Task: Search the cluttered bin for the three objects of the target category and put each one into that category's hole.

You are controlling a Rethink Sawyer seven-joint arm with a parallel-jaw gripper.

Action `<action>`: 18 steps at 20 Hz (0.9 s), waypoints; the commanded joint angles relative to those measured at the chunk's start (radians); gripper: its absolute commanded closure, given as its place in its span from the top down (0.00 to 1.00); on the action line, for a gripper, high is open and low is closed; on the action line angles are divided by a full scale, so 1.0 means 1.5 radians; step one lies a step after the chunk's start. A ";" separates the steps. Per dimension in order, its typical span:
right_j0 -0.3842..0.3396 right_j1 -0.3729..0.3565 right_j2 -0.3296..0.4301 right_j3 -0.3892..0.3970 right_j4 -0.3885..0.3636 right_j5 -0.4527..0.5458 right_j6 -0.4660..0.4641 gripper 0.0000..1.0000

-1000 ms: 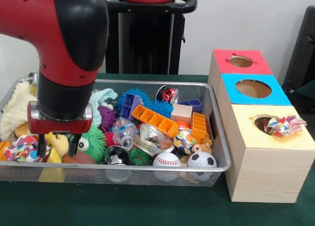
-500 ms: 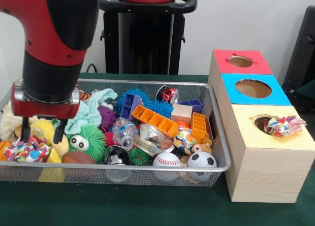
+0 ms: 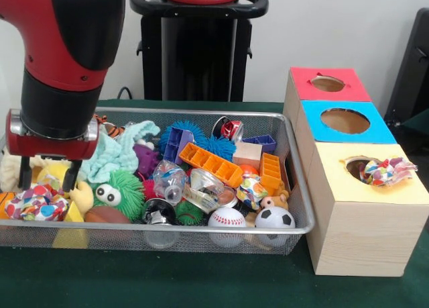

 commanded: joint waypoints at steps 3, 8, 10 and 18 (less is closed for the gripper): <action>-0.006 0.047 0.002 0.031 -0.035 0.085 -0.061 1.00; -0.006 0.056 -0.002 0.028 -0.045 0.067 -0.075 1.00; -0.004 0.061 -0.010 0.024 -0.055 0.059 -0.079 1.00; 0.003 0.082 -0.026 0.007 -0.071 0.047 -0.077 1.00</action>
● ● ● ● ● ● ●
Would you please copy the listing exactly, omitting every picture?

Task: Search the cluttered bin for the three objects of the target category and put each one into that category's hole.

You are controlling a Rethink Sawyer seven-joint arm with a parallel-jaw gripper.

Action `<action>`: 18 steps at 20 Hz (0.9 s), waypoints; the commanded joint angles relative to those measured at the chunk's start (radians); gripper: its absolute commanded closure, given as its place in its span from the top down (0.00 to 1.00); on the action line, for a gripper, high is open and low is closed; on the action line angles are divided by a full scale, so 1.0 means 1.5 radians; step one lies a step after the chunk's start. A ";" separates the steps. Per dimension in order, its typical span:
right_j0 -0.3842..0.3396 right_j1 -0.3729..0.3565 right_j2 -0.3296..0.4301 right_j3 -0.3892..0.3970 right_j4 -0.3885..0.3636 right_j5 -0.4527..0.5458 right_j6 -0.4660..0.4641 gripper 0.0000..1.0000

-1000 ms: 
-500 ms: 
+0 ms: 

 commanded: joint waypoints at steps 3, 8, 10 and 18 (less is closed for the gripper): <action>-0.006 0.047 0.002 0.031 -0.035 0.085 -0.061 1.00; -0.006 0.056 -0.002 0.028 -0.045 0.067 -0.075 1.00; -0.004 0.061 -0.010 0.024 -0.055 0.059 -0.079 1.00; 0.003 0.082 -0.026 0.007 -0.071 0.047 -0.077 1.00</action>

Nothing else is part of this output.